About
the PET Center
HISTORY
The
PET Imaging Center was founded in 1979 by K. Lance Gould, M.D. as
the Positron Diagnostic and Research Center at the University of Texas
Medical School at Houston. It was supported by a grant from the Clayton
Foundation for Research and developed into the world’s first
major clinical PET Imaging Center.
The results of the first 1,500 clinical heart studies at the PET Center
indicated that PET was accurate in identifying early coronary heart
disease as well as advanced, severe disease in people who had only
mild or no symptoms, often years before a heart attack or the need
for bypass surgery. But knowing the limitations of balloon dilation
and bypass surgery, Dr. Gould sought a better way to treat patients
that would not only identify early disease but go a step further in
preventing heart attacks and reversing the disease.
In the late 1980s and early 1990s, two medical
advances were achieved that led to the development of the present
non-invasive treatment guidelines.
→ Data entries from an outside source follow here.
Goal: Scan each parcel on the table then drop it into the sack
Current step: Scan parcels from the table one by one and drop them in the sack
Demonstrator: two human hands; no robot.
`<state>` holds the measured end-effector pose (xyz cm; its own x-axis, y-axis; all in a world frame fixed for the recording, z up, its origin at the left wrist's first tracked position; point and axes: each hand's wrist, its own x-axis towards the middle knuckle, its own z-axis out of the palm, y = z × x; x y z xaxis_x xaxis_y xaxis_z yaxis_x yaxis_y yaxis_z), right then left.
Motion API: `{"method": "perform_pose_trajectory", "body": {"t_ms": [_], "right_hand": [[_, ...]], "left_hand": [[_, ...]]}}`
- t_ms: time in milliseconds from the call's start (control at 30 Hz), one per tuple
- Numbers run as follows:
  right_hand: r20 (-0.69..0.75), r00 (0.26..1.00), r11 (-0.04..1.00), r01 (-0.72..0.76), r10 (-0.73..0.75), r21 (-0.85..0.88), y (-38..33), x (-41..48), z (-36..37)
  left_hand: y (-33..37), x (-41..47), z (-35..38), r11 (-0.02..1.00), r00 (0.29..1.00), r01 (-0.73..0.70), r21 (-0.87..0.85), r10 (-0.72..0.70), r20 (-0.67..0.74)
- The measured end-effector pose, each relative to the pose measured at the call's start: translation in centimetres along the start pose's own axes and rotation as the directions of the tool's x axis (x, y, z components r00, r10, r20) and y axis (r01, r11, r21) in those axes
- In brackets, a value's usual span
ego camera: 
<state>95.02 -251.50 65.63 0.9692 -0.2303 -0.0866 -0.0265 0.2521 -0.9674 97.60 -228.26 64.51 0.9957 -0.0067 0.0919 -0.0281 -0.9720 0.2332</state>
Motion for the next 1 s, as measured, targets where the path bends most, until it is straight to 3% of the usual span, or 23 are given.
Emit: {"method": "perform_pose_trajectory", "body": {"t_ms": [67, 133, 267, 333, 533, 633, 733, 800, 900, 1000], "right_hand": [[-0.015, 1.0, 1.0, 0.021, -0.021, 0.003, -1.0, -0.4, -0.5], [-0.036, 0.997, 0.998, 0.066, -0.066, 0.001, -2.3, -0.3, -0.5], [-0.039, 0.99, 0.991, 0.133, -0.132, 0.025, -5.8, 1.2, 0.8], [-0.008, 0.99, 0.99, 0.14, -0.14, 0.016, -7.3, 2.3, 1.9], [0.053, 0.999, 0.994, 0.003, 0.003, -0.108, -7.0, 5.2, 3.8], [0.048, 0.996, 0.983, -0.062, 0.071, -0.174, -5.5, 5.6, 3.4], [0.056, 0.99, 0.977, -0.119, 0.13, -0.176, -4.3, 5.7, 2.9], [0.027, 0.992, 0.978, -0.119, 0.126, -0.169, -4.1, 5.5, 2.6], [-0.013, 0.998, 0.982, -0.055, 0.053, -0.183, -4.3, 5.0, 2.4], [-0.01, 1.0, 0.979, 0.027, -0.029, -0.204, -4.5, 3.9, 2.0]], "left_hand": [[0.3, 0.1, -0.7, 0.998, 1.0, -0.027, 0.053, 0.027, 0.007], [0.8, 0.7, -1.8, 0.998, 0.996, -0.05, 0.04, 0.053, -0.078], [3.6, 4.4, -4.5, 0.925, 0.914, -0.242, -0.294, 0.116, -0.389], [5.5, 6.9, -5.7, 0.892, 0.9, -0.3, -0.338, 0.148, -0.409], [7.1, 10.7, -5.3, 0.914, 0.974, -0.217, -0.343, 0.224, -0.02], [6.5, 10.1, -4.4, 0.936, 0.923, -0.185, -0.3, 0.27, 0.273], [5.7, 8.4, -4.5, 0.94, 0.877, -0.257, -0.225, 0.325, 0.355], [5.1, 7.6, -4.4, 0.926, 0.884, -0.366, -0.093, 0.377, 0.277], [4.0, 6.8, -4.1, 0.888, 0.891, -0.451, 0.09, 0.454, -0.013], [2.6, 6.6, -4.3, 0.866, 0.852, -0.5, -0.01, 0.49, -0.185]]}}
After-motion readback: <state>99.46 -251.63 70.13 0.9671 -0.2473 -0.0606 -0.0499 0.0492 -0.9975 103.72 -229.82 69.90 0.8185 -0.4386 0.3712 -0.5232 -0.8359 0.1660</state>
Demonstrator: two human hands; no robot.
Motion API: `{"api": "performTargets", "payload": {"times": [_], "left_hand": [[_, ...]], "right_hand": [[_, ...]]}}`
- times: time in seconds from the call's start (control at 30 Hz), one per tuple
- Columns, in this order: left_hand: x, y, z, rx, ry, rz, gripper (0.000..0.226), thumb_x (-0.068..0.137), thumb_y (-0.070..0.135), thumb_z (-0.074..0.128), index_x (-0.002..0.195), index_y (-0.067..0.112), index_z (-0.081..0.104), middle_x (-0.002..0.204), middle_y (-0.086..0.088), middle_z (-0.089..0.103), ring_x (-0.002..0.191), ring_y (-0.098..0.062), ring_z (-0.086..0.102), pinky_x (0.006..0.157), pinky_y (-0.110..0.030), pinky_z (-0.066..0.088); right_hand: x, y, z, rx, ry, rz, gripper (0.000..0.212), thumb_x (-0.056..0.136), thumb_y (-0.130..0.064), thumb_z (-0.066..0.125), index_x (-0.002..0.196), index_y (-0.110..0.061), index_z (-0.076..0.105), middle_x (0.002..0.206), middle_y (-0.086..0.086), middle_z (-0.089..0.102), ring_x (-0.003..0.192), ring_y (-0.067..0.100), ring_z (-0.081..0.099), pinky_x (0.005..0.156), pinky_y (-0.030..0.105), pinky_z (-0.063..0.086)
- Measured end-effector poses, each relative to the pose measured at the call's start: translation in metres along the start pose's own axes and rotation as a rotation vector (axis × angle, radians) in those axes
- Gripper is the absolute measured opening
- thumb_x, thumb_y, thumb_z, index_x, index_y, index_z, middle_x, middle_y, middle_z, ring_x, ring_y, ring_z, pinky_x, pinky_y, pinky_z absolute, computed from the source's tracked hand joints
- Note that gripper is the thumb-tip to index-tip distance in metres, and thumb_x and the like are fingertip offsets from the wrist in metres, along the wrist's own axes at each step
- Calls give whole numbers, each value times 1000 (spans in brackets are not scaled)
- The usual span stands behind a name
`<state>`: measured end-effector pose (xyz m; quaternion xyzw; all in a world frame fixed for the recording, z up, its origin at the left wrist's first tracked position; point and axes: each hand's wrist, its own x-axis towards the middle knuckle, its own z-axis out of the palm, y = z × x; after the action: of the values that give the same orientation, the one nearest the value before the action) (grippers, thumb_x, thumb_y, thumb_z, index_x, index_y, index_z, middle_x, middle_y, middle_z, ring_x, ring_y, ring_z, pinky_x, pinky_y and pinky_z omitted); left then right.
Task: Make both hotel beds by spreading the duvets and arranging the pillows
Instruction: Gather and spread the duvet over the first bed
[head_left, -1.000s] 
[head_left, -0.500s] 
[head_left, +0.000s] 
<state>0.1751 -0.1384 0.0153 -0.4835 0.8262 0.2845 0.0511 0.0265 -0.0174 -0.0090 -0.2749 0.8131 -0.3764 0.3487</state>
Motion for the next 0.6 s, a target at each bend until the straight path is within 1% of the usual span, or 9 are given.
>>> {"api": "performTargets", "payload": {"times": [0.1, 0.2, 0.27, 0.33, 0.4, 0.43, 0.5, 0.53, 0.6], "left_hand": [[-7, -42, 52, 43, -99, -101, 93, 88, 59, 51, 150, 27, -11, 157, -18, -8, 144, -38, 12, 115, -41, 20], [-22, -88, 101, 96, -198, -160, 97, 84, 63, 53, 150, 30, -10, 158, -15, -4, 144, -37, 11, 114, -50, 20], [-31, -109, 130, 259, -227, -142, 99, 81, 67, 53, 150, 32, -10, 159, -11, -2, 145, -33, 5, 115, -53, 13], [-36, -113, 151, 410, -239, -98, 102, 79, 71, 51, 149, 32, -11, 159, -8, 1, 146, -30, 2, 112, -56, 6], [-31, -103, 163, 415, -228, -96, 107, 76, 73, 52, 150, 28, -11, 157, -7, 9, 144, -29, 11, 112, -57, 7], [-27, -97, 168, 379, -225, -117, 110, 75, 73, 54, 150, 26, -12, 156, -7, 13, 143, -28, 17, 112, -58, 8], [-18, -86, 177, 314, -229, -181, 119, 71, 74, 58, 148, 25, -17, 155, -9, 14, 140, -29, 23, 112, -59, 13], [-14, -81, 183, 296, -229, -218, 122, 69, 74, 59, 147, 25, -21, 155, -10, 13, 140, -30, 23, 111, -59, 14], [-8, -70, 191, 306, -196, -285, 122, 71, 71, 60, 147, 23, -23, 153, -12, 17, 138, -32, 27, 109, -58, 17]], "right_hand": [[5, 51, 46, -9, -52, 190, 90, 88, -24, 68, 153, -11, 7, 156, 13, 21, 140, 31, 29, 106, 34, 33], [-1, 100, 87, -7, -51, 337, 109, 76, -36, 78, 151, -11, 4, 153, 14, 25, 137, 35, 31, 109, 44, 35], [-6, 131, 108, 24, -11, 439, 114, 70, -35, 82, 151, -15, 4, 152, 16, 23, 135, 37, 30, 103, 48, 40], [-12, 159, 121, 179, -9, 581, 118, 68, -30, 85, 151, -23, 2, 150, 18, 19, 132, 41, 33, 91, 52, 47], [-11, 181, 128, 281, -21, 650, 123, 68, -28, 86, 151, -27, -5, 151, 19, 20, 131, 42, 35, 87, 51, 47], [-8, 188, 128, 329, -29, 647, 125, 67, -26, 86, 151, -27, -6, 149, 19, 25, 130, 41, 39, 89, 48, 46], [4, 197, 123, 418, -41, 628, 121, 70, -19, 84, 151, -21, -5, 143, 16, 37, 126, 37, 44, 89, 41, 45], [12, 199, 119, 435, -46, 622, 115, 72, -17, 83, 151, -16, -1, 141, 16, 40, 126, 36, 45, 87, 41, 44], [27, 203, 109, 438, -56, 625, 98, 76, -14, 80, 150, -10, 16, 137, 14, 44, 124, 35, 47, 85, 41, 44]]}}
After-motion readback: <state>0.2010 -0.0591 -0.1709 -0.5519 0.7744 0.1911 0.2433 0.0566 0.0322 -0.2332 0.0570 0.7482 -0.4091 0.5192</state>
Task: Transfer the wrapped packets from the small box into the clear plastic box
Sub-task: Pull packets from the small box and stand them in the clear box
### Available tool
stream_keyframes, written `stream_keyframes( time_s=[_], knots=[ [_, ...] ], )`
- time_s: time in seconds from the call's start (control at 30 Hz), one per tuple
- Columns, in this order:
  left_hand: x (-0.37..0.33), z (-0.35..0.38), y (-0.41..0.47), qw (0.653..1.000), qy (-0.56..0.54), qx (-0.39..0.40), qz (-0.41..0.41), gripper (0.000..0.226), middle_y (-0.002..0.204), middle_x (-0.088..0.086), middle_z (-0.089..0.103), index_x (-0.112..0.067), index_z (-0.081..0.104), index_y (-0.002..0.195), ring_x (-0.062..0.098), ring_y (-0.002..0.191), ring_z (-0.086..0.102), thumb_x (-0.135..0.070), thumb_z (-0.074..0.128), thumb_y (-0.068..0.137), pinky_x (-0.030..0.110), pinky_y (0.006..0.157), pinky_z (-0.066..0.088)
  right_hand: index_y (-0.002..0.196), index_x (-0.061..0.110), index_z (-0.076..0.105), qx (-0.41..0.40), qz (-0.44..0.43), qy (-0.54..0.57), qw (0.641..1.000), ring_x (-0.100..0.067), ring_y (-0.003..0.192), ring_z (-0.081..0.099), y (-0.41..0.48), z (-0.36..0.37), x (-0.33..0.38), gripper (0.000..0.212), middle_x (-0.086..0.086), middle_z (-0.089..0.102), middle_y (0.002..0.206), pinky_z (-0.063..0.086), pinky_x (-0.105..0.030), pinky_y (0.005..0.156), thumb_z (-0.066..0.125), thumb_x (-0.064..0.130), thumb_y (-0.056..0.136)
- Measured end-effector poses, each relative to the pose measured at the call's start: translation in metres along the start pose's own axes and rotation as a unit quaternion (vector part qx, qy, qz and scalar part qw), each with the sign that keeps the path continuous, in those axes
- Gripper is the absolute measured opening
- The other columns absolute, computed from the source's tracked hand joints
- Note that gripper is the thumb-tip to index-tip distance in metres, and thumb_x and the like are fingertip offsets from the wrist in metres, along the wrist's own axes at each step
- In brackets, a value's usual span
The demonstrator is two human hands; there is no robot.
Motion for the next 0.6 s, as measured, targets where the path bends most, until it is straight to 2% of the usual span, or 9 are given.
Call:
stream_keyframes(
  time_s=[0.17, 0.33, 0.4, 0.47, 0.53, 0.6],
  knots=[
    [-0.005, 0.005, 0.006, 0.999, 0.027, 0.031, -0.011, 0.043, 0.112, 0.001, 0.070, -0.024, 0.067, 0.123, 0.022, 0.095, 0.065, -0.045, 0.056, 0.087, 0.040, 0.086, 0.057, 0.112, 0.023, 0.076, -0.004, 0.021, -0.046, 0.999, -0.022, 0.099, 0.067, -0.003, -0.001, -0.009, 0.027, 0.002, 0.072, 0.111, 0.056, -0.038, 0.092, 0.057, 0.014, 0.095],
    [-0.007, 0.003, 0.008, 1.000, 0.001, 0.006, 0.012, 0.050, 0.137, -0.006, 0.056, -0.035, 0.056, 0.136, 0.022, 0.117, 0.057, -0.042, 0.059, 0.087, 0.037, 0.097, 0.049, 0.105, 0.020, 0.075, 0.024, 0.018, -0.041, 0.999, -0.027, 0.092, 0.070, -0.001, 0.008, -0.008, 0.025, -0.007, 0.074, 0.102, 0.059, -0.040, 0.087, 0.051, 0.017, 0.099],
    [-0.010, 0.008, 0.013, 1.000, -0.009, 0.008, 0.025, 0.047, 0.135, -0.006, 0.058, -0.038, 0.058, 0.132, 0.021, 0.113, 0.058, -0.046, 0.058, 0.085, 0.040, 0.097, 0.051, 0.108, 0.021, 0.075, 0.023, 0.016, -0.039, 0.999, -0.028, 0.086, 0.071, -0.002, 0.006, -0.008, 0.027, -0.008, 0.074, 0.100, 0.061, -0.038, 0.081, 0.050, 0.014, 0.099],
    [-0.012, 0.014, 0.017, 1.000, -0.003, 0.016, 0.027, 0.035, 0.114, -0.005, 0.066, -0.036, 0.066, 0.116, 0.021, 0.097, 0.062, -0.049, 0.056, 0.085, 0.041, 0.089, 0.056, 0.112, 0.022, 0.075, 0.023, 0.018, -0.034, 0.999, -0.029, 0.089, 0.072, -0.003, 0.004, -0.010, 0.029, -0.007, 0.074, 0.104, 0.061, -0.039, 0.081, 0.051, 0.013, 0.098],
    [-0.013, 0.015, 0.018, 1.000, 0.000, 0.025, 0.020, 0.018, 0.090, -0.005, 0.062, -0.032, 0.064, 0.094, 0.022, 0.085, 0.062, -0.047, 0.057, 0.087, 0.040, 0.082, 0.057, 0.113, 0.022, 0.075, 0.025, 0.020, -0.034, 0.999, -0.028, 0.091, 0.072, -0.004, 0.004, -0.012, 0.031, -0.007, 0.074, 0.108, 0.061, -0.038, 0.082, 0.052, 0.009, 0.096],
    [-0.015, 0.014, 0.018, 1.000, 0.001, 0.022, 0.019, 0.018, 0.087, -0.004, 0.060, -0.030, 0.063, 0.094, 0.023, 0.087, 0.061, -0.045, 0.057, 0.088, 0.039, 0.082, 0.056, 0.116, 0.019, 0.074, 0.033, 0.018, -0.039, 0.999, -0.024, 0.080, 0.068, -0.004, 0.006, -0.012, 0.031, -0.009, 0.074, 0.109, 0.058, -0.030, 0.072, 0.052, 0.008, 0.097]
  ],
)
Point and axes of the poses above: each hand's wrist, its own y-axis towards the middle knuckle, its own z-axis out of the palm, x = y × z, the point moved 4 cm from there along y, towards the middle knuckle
The first was the demonstration
that strict diet and lifestyle management improved blood flow in the
hearts of patients with coronary heart disease in the Lifestyle Heart
Trial with Dr. Dean Ornish. The PET scans in the study were done by
Dr. Gould at the University of Texas Medical School. In that study,
PET imaging proved to be as accurate or more accurate than invasive
coronary arteriograms for assessing the progression or regression
of coronary heart disease.
The
second medical advance was the approval of a new class of cholesterol
lowering drugs called statins. In large medical trials, the statins
were able to achieve a 30 to 75 percent decrease in the frequency
of heart attacks, deaths, bypass surgery, or balloon dilation in patient
with CAD. During this time, the technology of the PET camera itself
continued to advance and an additional camera was put in at Memorial
Hermann Hospital.
Good
scientific data and subsequent clinical experience indicated that
the combination of very low-fat, low calorie foods and cholesterol
lowering drugs would provide the optimal treatment and maximal protection
from heart attacks, balloon dilation, and bypass surgery.
In
December 1997, two of Dr. Gould’s patients, Al and Celia Weatherhead,
recognized the great accomplishments and potential of PET imaging
combined with reversal therapy, and pledged a generous 3 million dollar
donation to assure the continued advancement of the PET Center. It
then became the Weatherhead PET Center for Preventing and Reversing
Atherosclerosis and continues to evolve.